This blog is written with the purpose of helping to improve skin quality and reduce dryness for those suffering from atopic dermatitis. The author, who has suffered from this condition his entire life, hopes that the information provided will help to alleviate the suffering and discomfort of others.
Atopic dermatitis is a chronic itchy skin condition that is characterized by rashes on the skin. It typically begins in early childhood and can last throughout one’s lifetime if not properly treated. Atopic dermatitis is also known as atopic eczema.
The name “atopic” is derived from the Greek word “atopia” which means abnormal or out of place. This refers to the fact that this condition runs in families, although there is no evidence that it is inherited.
Atopic dermatitis is an allergic condition caused by a reaction in the immune system to an external substance that does not normally cause a reaction in most people.
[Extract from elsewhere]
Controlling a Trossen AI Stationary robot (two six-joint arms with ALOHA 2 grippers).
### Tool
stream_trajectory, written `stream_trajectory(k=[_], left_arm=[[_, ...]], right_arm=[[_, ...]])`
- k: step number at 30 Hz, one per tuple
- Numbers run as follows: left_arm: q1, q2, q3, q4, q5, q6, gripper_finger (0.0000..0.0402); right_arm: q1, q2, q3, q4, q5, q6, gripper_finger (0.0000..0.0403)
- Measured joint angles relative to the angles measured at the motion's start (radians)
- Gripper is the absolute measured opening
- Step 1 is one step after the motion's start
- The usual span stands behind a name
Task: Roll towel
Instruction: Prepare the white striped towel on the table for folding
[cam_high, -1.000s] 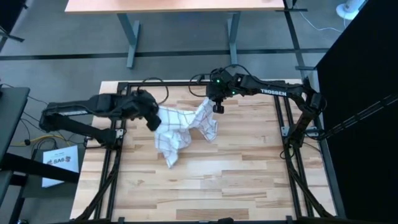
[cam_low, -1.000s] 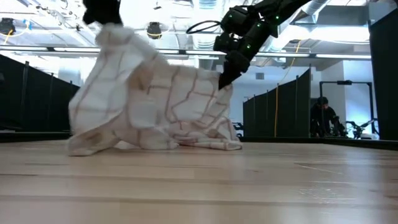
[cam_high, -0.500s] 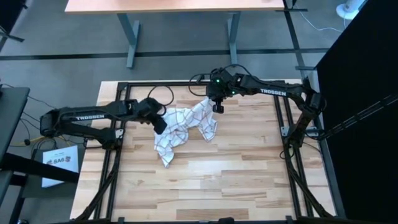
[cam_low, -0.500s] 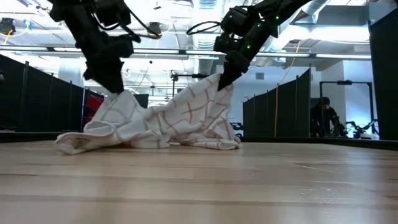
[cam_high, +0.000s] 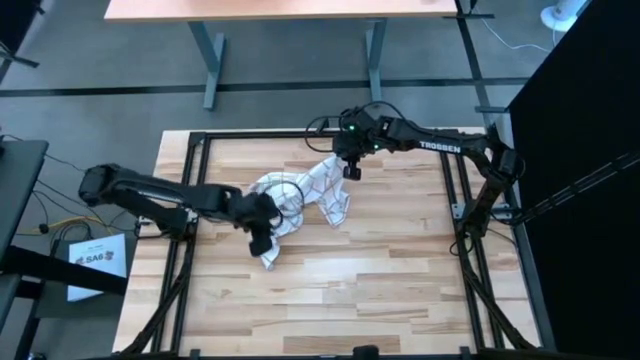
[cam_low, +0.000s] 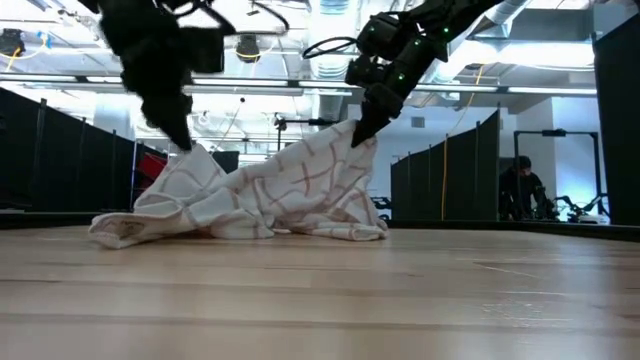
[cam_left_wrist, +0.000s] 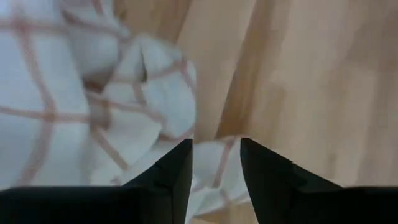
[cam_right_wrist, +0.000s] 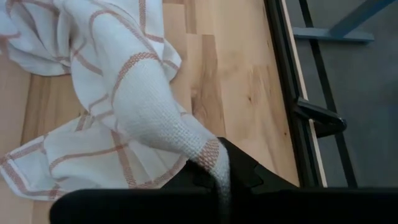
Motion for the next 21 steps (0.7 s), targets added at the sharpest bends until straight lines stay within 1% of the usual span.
stream_trajectory(k=[1,7,10,15,17,20,21], left_arm=[[-0.019,0.022,0.001,-0.002,-0.024,0.006,0.0119],[-0.021,0.142,0.001,0.028,-0.162,0.040,0.0118],[-0.021,0.183,0.001,0.050,-0.185,0.078,0.0118],[-0.019,0.244,0.001,0.097,-0.267,0.091,0.0117],[-0.019,0.258,0.001,0.099,-0.295,0.075,0.0098],[-0.026,0.238,0.018,0.075,-0.281,0.063,0.0030],[-0.033,0.214,0.049,0.047,-0.264,0.057,0.0027]], right_arm=[[-0.002,0.000,0.000,0.000,0.000,-0.001,0.0000],[-0.007,0.000,0.000,-0.001,0.000,-0.001,0.0000],[-0.007,0.000,0.000,-0.001,-0.010,-0.001,0.0000],[-0.007,0.000,0.000,-0.002,-0.013,-0.001,0.0000],[-0.007,0.000,0.000,-0.002,-0.013,-0.001,0.0000],[-0.007,0.000,0.000,-0.010,-0.014,-0.001,0.0000],[-0.010,-0.002,0.000,-0.016,-0.014,-0.004,0.0000]])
It usually appears as red, swollen and itchy patches on the skin. It is often worse in cold weather and during periods of stress or illness.
The most common symptoms are itching (pruritus) and rashes. These can be mild or severe depending on how much inflammation there is in the skin.
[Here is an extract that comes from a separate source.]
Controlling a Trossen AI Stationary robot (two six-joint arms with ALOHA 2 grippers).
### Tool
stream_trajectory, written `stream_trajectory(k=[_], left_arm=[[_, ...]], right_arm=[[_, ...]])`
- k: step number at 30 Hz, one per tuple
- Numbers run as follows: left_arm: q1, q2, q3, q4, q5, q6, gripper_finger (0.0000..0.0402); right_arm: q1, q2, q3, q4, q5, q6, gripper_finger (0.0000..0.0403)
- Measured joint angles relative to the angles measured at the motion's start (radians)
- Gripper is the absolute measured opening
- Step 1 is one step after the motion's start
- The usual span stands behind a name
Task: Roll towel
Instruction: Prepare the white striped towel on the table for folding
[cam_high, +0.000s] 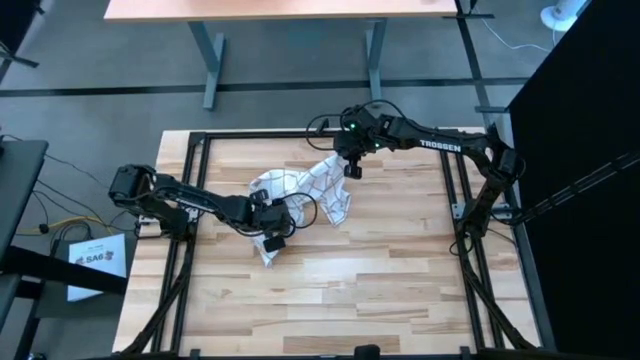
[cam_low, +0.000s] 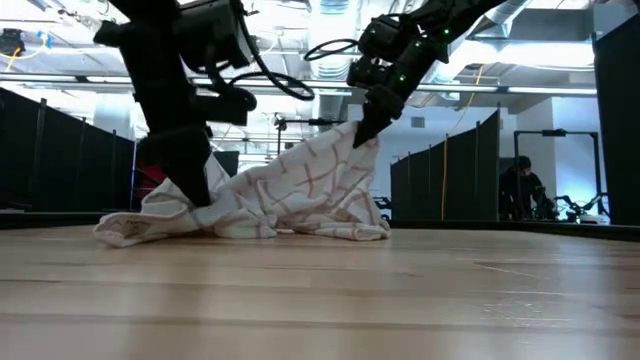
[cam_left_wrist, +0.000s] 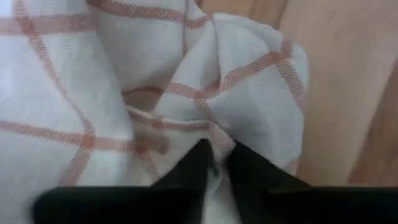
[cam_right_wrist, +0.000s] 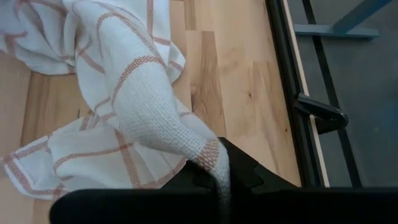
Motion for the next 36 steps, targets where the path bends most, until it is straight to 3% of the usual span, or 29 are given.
stream_trajectory(k=[10,17,28,36], left_arm=[[-0.069,-0.248,0.309,-0.277,0.162,-0.061,0.0001],[-0.080,-0.415,0.490,-0.353,0.038,-0.067,0.0000],[0.036,-0.556,0.538,-0.409,0.001,0.063,0.0000],[0.103,-0.587,0.538,-0.446,0.001,0.167,0.0000]], right_arm=[[-0.038,-0.030,0.000,-0.060,-0.005,-0.030,0.0000],[-0.084,-0.204,0.000,-0.073,-0.030,-0.018,0.0000],[-0.187,-0.463,0.000,-0.082,-0.003,0.053,0.0000],[-0.332,-0.509,0.000,-0.082,0.105,0.060,0.0000]])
If you have atopic dermatitis, you know the itchy, scaly and sometimes painful symptoms that come with this skin condition. You’ve tried creams, lotions and other treatments to find relief.
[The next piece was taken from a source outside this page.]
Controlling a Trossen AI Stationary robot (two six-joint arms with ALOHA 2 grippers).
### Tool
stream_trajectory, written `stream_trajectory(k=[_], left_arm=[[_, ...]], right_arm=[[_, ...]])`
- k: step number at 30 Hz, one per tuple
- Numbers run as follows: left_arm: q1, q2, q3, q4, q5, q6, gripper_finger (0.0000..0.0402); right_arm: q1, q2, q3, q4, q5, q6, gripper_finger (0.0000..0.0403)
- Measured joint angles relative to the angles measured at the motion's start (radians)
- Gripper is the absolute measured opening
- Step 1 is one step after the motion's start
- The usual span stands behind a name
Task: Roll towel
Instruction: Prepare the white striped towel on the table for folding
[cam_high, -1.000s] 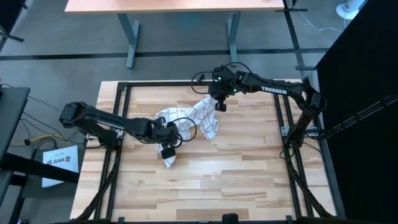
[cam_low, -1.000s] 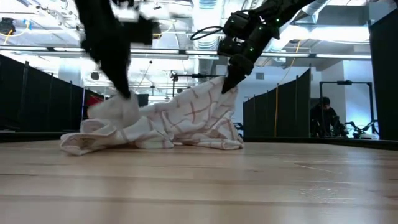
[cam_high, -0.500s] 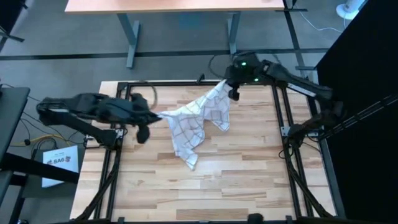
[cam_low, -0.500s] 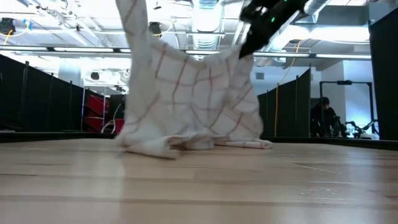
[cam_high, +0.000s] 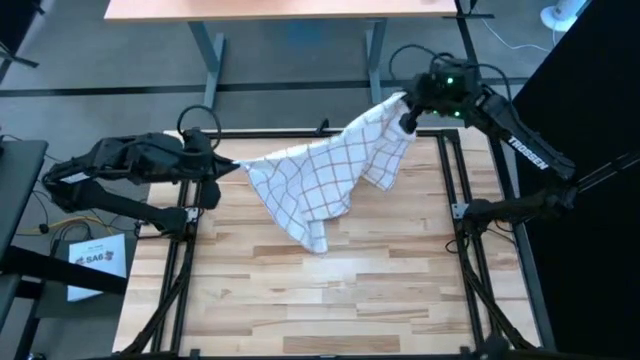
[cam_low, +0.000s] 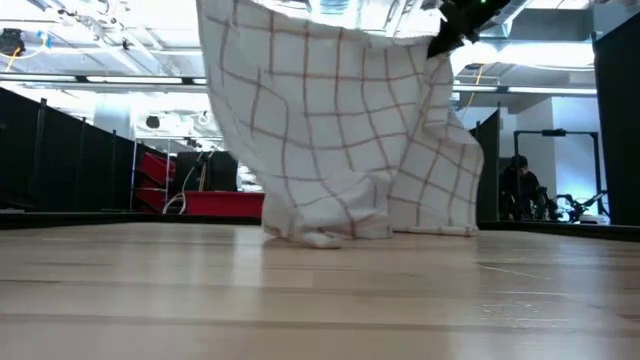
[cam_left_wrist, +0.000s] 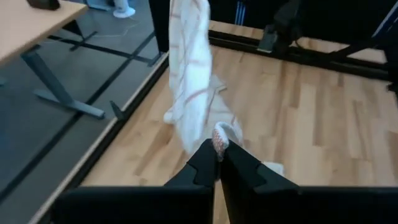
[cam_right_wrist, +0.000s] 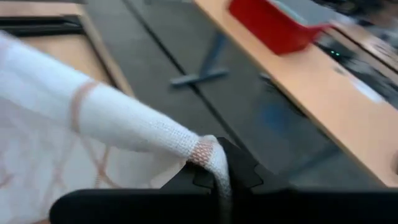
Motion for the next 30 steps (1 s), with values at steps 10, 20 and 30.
stream_trajectory(k=[10,20,30], left_arm=[[0.111,-0.021,0.013,-0.066,0.000,0.139,0.0000],[0.283,-0.022,0.206,-0.077,-0.030,0.270,0.0000],[0.354,0.039,0.415,-0.126,-0.023,0.316,0.0000]], right_arm=[[-0.123,-0.011,0.023,0.026,0.052,0.055,0.0000],[-0.119,-0.013,0.167,-0.002,0.054,0.050,0.0000],[-0.076,-0.008,0.170,-0.082,0.054,0.043,0.0000]])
Your doctor may have told you that there is no cure for atopic dermatitis – but that doesn’t mean you can’t take steps to improve your skin. Here are some things you can do now on your own or in partnership with your physician to relieve the dryness and irritation of atopic dermatitis:
Atopic dermatitis (also known as atopic eczema) is the most common skin condition in infants and children. Many individuals outgrow their symptoms. Others go on to develop more persistent problems, such as hand dermatitis, or even asthma and hay fever.
Although there is no cure for this condition, there are ways to manage your symptoms:
To improve your skin:
• Take a warm bath with an unscented cleanser like Cetaphil® or Aveeno®. Avoid soaps, which can dry out your skin.
• Use a heavy moisturizing cream after bathing and throughout the day (and night). Vaseline® and Aquaphor® are good choices.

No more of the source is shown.